Every line of the entries that holds the word "things" is to be copied.

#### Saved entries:
--------------------------------------------------
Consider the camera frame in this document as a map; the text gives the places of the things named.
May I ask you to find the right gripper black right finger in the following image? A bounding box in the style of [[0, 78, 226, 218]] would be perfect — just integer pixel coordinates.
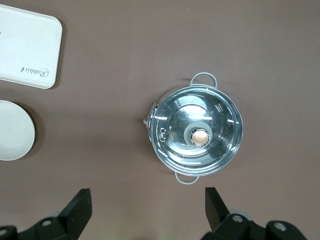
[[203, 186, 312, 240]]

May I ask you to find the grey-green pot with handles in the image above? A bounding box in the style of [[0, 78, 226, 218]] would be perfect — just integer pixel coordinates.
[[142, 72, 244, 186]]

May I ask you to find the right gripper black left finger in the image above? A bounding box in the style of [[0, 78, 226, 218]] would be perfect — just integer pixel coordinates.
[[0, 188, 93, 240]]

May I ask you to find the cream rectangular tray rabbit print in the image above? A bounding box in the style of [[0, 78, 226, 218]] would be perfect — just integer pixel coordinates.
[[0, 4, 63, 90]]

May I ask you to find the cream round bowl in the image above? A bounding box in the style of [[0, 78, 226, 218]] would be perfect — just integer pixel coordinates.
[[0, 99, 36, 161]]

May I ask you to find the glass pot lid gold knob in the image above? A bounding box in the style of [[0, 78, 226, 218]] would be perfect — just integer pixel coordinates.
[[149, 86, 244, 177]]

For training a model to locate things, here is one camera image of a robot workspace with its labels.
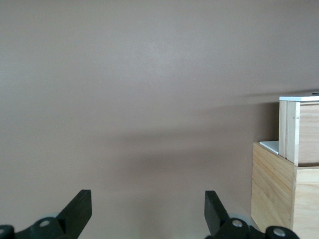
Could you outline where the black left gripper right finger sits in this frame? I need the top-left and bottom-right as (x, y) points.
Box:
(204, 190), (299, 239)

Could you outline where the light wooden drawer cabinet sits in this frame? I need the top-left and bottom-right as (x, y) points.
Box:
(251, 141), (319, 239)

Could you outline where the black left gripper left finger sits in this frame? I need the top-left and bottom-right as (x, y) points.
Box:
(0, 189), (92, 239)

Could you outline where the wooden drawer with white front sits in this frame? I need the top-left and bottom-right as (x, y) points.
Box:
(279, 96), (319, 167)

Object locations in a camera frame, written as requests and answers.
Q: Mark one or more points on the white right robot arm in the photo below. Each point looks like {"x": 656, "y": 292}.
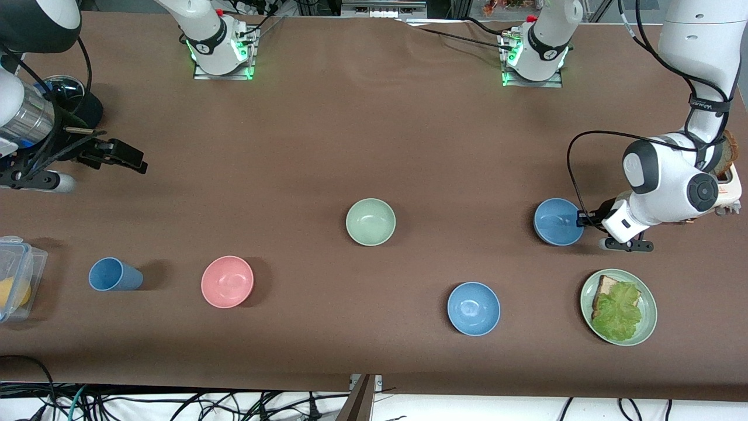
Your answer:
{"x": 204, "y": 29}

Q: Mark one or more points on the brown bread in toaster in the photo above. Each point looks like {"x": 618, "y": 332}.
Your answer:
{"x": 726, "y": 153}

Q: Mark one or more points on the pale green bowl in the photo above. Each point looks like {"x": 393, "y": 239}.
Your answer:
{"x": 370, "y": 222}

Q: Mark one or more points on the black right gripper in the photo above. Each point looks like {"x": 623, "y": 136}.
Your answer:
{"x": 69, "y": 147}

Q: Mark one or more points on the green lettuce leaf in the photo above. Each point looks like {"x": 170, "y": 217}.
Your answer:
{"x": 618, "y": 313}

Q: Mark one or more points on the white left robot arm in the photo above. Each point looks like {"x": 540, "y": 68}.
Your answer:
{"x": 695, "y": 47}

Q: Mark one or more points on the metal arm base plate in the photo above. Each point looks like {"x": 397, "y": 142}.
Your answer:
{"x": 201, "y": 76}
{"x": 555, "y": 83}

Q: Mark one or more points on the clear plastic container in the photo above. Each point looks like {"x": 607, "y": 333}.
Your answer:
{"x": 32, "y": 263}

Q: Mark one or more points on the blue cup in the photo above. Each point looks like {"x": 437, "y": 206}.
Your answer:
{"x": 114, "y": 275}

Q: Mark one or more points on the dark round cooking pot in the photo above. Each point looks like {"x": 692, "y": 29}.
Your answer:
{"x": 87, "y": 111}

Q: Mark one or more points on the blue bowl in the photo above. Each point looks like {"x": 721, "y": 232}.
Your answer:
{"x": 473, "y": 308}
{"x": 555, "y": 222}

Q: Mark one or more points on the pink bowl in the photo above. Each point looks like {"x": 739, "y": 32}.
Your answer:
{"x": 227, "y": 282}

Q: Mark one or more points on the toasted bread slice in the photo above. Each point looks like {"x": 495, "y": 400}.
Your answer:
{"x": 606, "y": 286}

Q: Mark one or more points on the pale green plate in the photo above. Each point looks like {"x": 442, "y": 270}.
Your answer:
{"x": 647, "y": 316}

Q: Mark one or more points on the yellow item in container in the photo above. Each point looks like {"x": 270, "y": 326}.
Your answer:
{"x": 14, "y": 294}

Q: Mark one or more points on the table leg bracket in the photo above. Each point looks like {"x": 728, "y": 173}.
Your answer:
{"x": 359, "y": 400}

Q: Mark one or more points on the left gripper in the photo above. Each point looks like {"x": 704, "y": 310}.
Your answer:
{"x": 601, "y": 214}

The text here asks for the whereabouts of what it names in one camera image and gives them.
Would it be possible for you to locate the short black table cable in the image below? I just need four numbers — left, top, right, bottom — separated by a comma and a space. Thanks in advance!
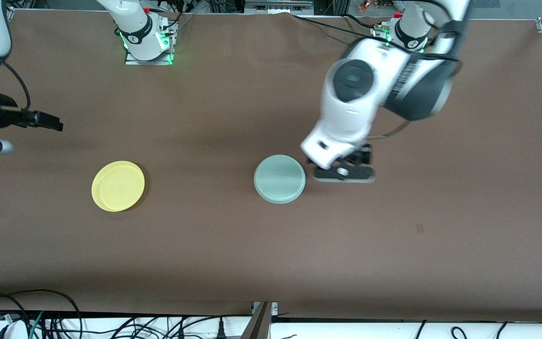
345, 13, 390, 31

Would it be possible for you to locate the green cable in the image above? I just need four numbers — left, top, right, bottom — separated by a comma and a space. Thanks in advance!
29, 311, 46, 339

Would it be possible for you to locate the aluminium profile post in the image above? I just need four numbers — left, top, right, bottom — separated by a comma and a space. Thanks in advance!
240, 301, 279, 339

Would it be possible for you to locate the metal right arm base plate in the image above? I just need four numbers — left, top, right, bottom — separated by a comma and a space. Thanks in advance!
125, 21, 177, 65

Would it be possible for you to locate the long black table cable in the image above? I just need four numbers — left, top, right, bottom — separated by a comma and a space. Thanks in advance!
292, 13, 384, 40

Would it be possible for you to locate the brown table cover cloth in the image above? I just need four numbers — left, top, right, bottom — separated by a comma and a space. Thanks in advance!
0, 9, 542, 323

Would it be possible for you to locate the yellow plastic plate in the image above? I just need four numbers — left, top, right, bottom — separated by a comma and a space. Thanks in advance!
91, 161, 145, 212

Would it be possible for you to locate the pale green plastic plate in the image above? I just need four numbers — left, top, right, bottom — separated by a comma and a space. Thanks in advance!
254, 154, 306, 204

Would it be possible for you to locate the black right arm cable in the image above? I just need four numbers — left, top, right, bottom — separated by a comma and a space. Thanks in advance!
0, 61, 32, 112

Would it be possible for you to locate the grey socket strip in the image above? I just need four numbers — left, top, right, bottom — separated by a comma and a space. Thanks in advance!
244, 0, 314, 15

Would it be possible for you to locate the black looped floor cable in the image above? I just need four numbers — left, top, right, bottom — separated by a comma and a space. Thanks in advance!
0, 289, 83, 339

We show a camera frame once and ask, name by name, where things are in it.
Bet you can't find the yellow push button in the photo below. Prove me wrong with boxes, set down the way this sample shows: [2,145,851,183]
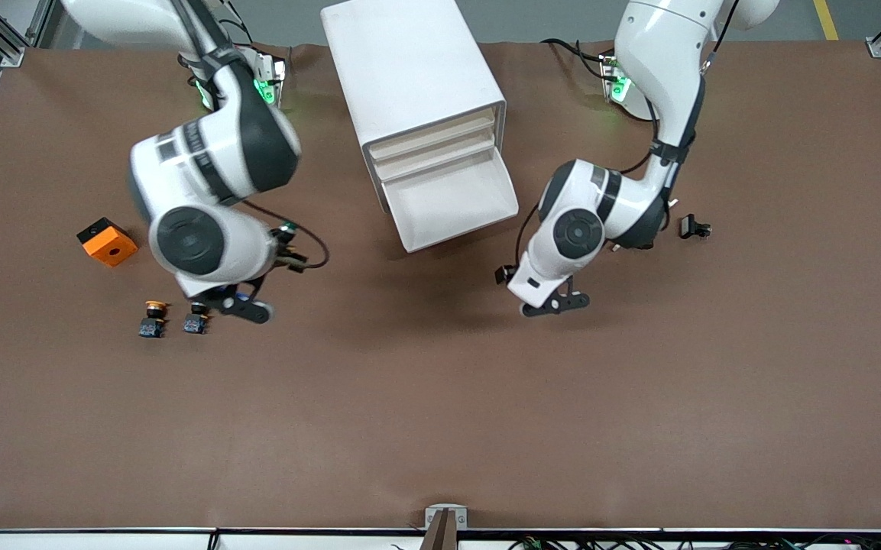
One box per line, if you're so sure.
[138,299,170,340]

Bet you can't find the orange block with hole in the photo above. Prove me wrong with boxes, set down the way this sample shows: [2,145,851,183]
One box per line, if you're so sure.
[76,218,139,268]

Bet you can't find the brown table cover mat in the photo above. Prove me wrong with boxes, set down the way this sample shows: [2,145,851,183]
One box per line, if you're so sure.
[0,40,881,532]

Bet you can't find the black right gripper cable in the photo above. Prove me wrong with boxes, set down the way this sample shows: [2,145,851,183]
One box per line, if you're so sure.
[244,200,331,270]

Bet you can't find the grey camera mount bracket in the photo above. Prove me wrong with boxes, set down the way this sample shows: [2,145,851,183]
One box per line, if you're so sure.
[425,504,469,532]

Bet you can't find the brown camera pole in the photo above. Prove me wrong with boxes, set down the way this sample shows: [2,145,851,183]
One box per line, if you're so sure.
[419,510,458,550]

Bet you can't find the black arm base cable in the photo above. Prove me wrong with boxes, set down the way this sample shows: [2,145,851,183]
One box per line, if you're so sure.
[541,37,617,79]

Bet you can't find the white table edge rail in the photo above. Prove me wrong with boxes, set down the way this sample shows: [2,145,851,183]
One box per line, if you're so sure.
--------------------------------------------------
#### Completed task:
Consider the camera frame in this document as a map; the text gives the places of the things named.
For training a model to locate things, here is one camera image of a robot workspace with its labels.
We show a camera frame once and ask, name by name, where things are in it.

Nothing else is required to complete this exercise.